All the code and datasets are avalable at this github repo
I am currently working on a workflow for Species Distribution Modeling using the targets R package. I’ve encountered two issues in a specific part of my workflow. Firstly, I am downloading presences in parallel using the crew package since the actual dataset consists of around 40,000 species. I have provided the relevant code below:
library(targets)
source("R/functions.R")
library(crew)
tar_option_set(
packages = c("readr", "SDMWorkflows", "janitor", "data.table"),
controller = crew_controller_local(workers = 6),
error = "null"
)
list(
tar_target(file, "First_10_species.csv", format = "file"),
# Read the file
tar_target(data, get_data(file)),
# Filter the species to only plants
tar_target(Only_Plants, filter_plants(data)),
# Parallelize and retrieve species presences for species within Denmark
tar_target(Presences,
get_plant_presences(Only_Plants),
pattern = map(Only_Plants)
),
# summarize the number of presences per species
tar_target(Presence_summary, summarise_presences(Presences),
pattern = map(Presences)
),
# Filter to only the species that have 5 presences
tar_target(Over_5, Filter_Over_5(Presence_summary))
)
The SDMWorkflows package is a package I made that you can install by using this code
remotes::install_github("Sustainscapes/SDMWorkflows")

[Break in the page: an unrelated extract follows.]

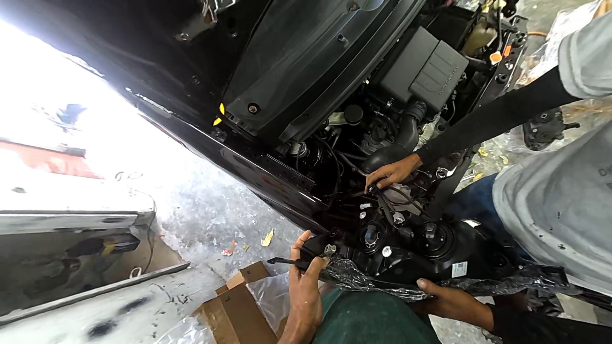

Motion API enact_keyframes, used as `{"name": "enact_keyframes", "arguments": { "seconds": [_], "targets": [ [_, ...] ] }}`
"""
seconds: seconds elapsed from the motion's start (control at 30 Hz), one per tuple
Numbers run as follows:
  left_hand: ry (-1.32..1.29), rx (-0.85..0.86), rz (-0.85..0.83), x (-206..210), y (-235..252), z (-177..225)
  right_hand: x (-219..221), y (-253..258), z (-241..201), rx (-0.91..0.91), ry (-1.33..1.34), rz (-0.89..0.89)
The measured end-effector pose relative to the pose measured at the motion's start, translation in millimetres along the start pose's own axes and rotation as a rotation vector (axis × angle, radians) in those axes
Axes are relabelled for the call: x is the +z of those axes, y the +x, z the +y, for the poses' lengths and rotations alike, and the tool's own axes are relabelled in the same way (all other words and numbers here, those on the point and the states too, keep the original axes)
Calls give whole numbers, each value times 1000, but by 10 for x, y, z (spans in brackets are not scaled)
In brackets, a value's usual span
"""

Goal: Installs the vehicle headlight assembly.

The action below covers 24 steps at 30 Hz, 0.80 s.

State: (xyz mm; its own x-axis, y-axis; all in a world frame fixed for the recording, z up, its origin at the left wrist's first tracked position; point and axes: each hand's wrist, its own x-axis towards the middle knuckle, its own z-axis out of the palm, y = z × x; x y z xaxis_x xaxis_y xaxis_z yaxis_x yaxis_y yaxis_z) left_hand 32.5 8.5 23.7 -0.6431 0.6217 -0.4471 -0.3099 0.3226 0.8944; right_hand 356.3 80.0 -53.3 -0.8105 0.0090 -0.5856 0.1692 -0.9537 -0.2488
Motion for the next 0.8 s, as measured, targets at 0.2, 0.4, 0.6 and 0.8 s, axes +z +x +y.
{"name": "enact_keyframes", "arguments": {
  "seconds": [0.2, 0.4, 0.6, 0.8],
  "targets": [
    [-6, 9, -3, 18, -65, -15, 16, -55, 41, -29, -3, 5],
    [-99, 104, -33, 9, -172, -76, 50, -140, 138, -24, -12, 32],
    [-201, 229, -125, -117, -259, -206, 73, -227, 270, -51, -61, -28],
    [-199, 246, -141, -192, -357, -277, 64, -331, 305, 14, -248, 1]
  ]
}}
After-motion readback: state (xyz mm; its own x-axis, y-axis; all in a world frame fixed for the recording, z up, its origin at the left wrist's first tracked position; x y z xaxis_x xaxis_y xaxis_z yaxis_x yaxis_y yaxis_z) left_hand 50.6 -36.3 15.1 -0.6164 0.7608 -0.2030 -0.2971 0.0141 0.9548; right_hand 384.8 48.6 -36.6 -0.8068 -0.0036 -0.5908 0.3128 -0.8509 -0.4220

The accompanying function script (R/functions.R) is as follows:
get_data <- function(file) {
readr::read_csv(file) |>
janitor::clean_names()
}
filter_plants <- function(df) {
result <- df |>
dplyr::filter(kingdom == "Plantae") |>
dplyr::pull(species) |>
unique() |>
head(10)
return(result)
}
get_plant_presences <- function(species) {
SDMWorkflows::GetOccs(
Species = unique(species),
WriteFile = FALSE,
Log = FALSE,
country = "DK",
limit = 100000,
year = "1999,2023"
)
}
summarise_presences <- function(df) {
Sum <- as.data.table(df)[, .N, keyby = .(family, genus, species)]
return(Sum)
}
Filter_Over_5 <- function(DT) {
DT[N > 5]
}
While the workflow appears to be working well, some species summaries are showing errors. The errors are documented in the following table and figure
name | error |
---|---|
Presence_summary_24c8afe2 | object genus not found |
Presence_summary_7044ad96 | object genus not found |
Presence_summary_a8f163ad | object genus not found |
Presence_summary_c7ecffc9 | object genus not found |
knitr::include_graphics("PlotTarget.png")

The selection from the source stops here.